There was a large gravel pit on the dairy farm I grew up on outside Ulverstone, in north west Tasmania.  I don’t think the income from it was huge, but it  must have been a big help to my parents when they bought the property in 1952.

Gravel pit, South Road, Ulverstone

At one point a gang of council workers camped on the farm. I believe they were taking gravel to  improve the four miles of unsealed road to Ulverstone.  To my shame I crept into a tent one day and slurped some condensed milk from an open tin. I was about seven years old at the time.  It was the start of a long term addiction, though fortunately to condensed  milk rather than to crime.

The pit contractors in the  later 50s and early 60s were a  Mr Jack Smith and his offsider, Ivor Harris.

Jack Smith (left) and Ivor Harris (far right) Photo courtesy of John Harris)
Jack Smith and his gravel truck.
Jack Smith shoveling gravel (photo courtesy John Harris)
ivor Harris loading gravel near Ulverstone
Ivor Harris on the loader. (phot0 courtesy of John Harris)

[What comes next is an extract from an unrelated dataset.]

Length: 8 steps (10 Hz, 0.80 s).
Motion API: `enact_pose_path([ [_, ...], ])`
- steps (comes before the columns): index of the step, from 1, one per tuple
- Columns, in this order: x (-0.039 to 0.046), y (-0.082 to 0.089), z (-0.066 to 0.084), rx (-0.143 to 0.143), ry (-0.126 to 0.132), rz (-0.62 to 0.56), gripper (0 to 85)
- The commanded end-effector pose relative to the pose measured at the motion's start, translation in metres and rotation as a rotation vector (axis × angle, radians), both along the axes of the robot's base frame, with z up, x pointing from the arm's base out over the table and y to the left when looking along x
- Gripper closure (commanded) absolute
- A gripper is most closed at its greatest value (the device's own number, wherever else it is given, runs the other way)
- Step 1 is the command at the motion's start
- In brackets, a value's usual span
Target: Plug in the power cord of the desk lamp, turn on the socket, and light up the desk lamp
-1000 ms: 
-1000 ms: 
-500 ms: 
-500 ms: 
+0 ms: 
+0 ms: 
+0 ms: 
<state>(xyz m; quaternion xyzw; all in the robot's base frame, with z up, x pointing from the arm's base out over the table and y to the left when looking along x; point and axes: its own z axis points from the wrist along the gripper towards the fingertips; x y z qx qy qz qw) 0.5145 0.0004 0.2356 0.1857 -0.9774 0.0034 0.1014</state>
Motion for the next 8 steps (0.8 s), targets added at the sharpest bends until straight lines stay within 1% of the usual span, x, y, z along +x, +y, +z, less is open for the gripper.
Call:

I remember the younger Ivor as darkly handsome. We used to tease my mother and say he was her boyfriend, which she took with her usual good humour.  In the days before we had a car we sometimes we got a lift into town  in Mr Smith’s truck.

The gravel pit was  a wonderful ‘adventure’ playground for me and my siblings, as was our old lucerne tree.

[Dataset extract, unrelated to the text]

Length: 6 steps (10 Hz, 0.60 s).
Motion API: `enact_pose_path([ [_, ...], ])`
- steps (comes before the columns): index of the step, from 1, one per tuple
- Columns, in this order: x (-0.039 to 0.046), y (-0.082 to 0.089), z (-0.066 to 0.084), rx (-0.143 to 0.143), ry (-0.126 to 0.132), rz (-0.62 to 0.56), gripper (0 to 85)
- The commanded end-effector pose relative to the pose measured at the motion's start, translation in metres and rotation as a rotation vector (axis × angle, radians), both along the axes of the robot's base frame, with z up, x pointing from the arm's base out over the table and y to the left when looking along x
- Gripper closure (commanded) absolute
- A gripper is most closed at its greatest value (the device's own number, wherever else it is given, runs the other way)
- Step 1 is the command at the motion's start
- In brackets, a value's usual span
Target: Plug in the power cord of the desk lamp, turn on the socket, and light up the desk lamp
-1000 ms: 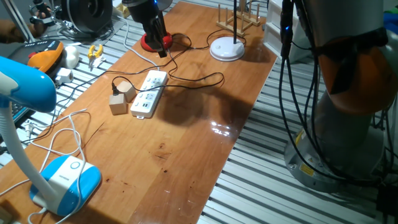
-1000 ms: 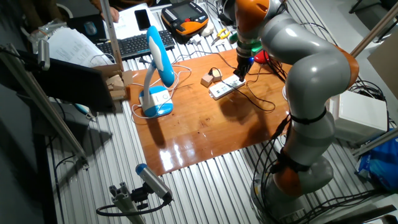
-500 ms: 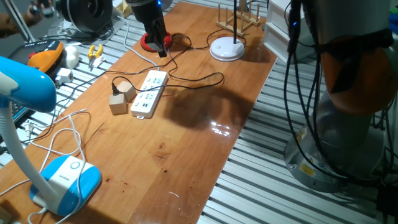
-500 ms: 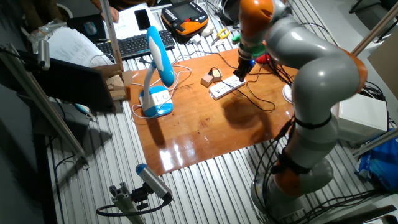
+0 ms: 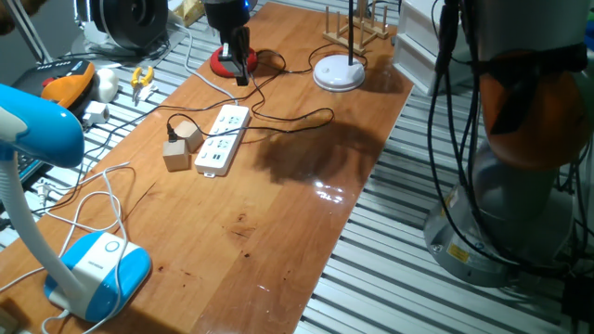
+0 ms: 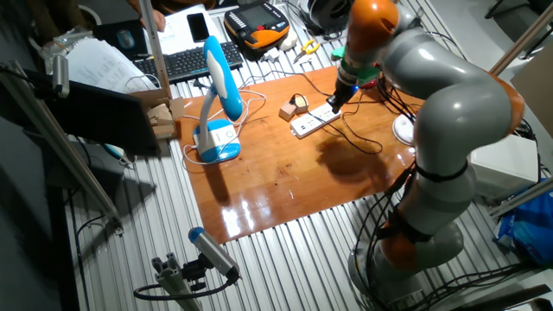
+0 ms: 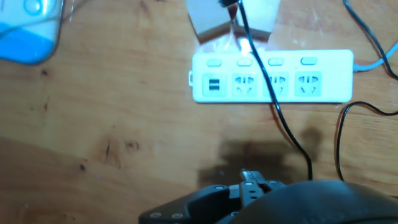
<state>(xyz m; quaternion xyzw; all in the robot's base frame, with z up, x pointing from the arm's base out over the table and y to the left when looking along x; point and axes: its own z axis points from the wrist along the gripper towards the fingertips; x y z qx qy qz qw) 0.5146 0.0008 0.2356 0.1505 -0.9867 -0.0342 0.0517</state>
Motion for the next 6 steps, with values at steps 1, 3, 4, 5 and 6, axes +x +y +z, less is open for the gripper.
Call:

Allen children in lucerne tree.
Plotting an escapade in the gravel pit?  A favourite photo. From left, me, Laurie and Robbie.

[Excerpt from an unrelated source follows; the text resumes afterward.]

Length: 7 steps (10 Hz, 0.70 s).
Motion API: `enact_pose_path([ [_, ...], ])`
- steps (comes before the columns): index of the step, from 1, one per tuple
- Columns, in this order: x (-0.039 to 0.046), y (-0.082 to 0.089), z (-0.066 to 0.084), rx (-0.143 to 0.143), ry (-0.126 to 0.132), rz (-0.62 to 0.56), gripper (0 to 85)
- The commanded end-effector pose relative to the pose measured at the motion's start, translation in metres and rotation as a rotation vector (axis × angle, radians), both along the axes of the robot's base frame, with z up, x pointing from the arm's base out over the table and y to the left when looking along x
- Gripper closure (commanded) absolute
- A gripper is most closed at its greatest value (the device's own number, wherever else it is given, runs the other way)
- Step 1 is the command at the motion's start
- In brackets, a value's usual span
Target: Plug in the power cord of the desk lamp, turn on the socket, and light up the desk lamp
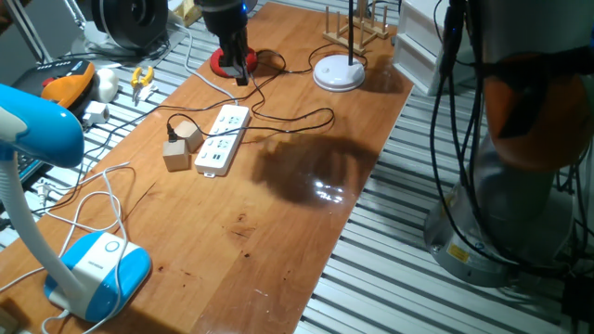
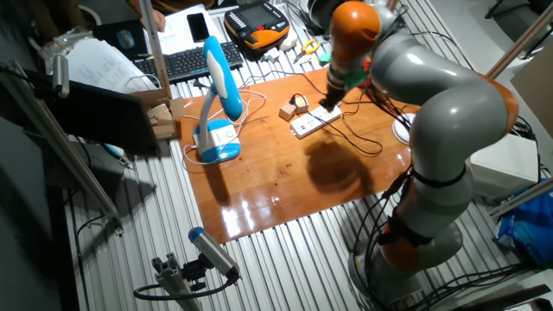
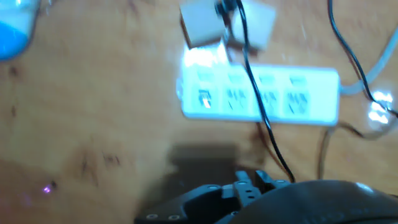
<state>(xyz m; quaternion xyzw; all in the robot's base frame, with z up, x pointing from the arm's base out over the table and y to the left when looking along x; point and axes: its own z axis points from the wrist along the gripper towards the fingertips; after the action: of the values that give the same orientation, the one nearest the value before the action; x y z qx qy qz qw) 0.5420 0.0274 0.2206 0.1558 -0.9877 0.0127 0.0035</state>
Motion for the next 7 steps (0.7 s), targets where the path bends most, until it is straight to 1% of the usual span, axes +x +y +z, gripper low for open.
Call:
enact_pose_path([
  [1,0.0068,0.005,-0.004,0.006,-0.019,-0.008,51.0],
  [2,0.0132,0.009,-0.014,0.022,-0.033,-0.022,51.0],
  [3,0.0174,0.010,-0.021,0.039,-0.020,-0.022,51.0],
  [4,0.0178,0.012,-0.024,0.040,-0.010,-0.021,51.0],
  [5,0.0163,0.015,-0.024,0.048,0.001,-0.007,68.0],
  [6,0.0107,0.023,-0.023,0.060,0.044,0.015,85.0],
  [7,0.0093,0.025,-0.023,0.044,0.053,0.022,85.0],
])
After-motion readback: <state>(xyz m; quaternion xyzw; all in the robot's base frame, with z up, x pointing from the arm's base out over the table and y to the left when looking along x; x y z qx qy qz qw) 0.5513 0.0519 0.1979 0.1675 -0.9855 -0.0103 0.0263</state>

We used to catch tadpoles in the puddles and carry them home in a jar. We would hang  a piece of meat over the side to feed them, which sounds very silly and disgusting. They did seem to crowd around and nibble on it though. Despite everything they managed to grow legs and hop away. In the absence of tadpoles we might pick a bunch of wildflowers for Mum; Erica and Heath (Epacris impressa) seemed to thrive in those gravelly conditions.

Erica (I think this was an environmental weed)
Nectar filled Australian native heath
Nectar filled Australian native heath.
Oh dear….poor little things.

The pit was full of interesting old  bits of machinery. We got into trouble once for appropriating an inner-tube  to use as  a raft in an adjoining dam.  I suspect dear Mr Smith informed on us.  It occurs to me that the  various dams were formed in old areas of gravel extraction. They were home to platypus and I dread to think what else. We risked our lives swimming in them, which is probably why our dear  old cattle dog Laddie would try to pull us out. Once we clambered out to find a large tiger snake coiled up on our clothes. We yelled for our father, but it had slithered off by the time he arrived.

My sister Robbie with Laddie.
Platypus skimming the surface
Photo courtesy of Gary Clift.

Naturally my  mother’s garden paths were  made of gravel; well until they were ‘improved’ to concrete!  What a shame that was. The backyard was also gravel, which led to a good many skinned knees when we were playing cricket etc. Far worse was the fall Mum had on my brother’s new bike. Giving in to his plea to ‘have a go’, she tried to scooter it along a slope  while wearing a rather tight skirt. The wheels slipped in the stones and down she went down, badly dislocating her elbow.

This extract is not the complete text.